The agentic calling feature takes it one step further. For select categories like home repair, beauty, or pet care, you can ask Google to call businesses on your behalf. A consumer who has delegated the call to Google has delegated a commerce action, inquiry, qualification, or potentially booking to an agent operating within their declared intent. The consumer never makes the call. The agent makes it and surfaces the result.

These are not experimental features. They are rolling out to everyone in the U.S. this summer.

What today means for brands

AI Mode has one billion monthly users with queries doubling every quarter. The Universal Cart is launching with Nike, Sephora, Target, Ulta, Walmart, Wayfair, and a selection of Shopify merchants. UCP is expanding to Canada, Australia, and the UK. AP2 is the authorization layer that makes consumer-controlled agent purchasing verifiable and defensible.

The infrastructure of agentic commerce is not being built. It is built. It is in production. It is rolling out to a billion users.

The readiness question for brands is no longer theoretical. The Universal Cart merchant list published today is the first public ranking of which brands are inside the agentic commerce infrastructure and which are not. The ShopTalk announcements of March were previews. Today's I/O announcements are deployments.

Three things every commerce brand needs to understand today:

The grant screen exists. AP2 is the consumer-facing authorization layer for agentic purchasing. The brands that are surfaced within that authorization layer, the ones consumers include in their declared brand preferences and spending parameters, have a structural advantage that compounds with every agent transaction. The brands not in a consumer's declared parameters do not get considered, regardless of their product quality.

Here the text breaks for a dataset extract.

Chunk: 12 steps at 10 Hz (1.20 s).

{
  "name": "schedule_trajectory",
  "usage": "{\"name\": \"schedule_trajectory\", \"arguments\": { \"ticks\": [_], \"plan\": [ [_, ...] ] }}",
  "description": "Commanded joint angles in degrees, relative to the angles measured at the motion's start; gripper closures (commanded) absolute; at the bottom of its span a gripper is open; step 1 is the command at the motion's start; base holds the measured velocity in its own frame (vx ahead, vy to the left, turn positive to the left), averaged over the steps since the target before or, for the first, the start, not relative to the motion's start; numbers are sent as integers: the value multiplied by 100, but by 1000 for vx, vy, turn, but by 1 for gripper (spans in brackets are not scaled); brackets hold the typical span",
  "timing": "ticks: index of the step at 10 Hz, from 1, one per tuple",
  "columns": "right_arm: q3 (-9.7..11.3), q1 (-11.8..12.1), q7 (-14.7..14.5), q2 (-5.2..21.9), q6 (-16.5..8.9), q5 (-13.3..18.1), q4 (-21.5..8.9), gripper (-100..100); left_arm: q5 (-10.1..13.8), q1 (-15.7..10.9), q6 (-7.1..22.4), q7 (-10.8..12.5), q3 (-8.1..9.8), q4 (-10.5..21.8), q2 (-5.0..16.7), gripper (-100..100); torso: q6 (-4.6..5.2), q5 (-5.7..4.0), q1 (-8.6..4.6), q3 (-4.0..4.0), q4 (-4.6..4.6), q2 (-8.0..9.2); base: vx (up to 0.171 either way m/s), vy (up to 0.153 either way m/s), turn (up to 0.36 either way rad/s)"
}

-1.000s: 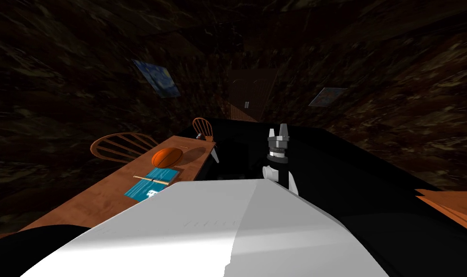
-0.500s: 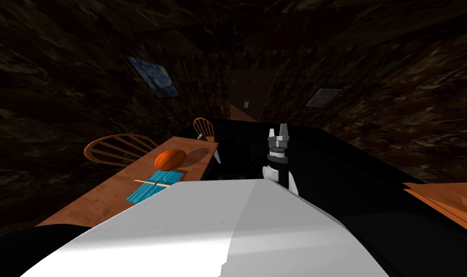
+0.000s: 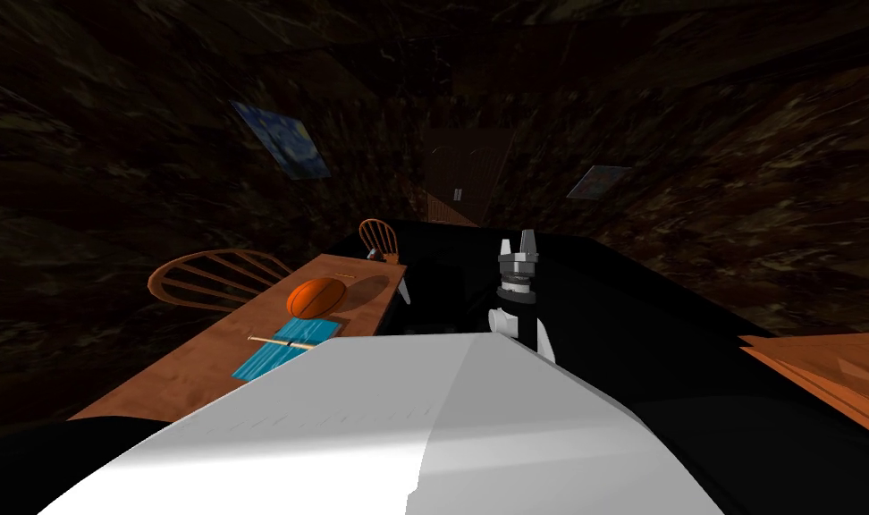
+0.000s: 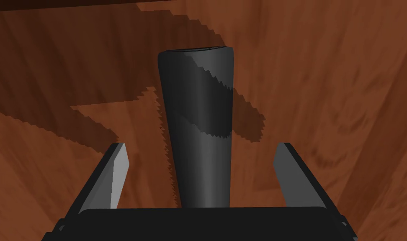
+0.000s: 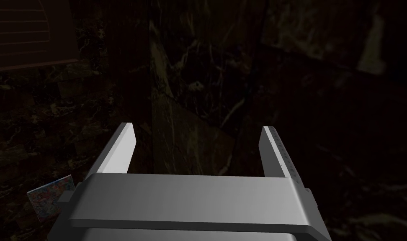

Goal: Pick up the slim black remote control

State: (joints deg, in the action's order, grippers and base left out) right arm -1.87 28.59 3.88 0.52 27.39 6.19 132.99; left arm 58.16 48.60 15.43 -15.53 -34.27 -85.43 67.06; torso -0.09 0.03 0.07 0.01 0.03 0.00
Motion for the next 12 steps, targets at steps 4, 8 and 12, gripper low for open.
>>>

The merchant-of-record model survived. Google is not the merchant. The brand remains the commercial entity. The brands that integrated with UCP and Google Pay preserved their customer relationships. The brands waiting for clarity on who owns the transaction no longer have that ambiguity. Today's announcement settled it.

The timeline moved. Information agents launching this summer. Universal Cart launching this summer. AP2 is coming to Gemini Spark in the coming months. The window between "interesting development to monitor" and "live infrastructure your customers are using" just closed for a significant portion of the market.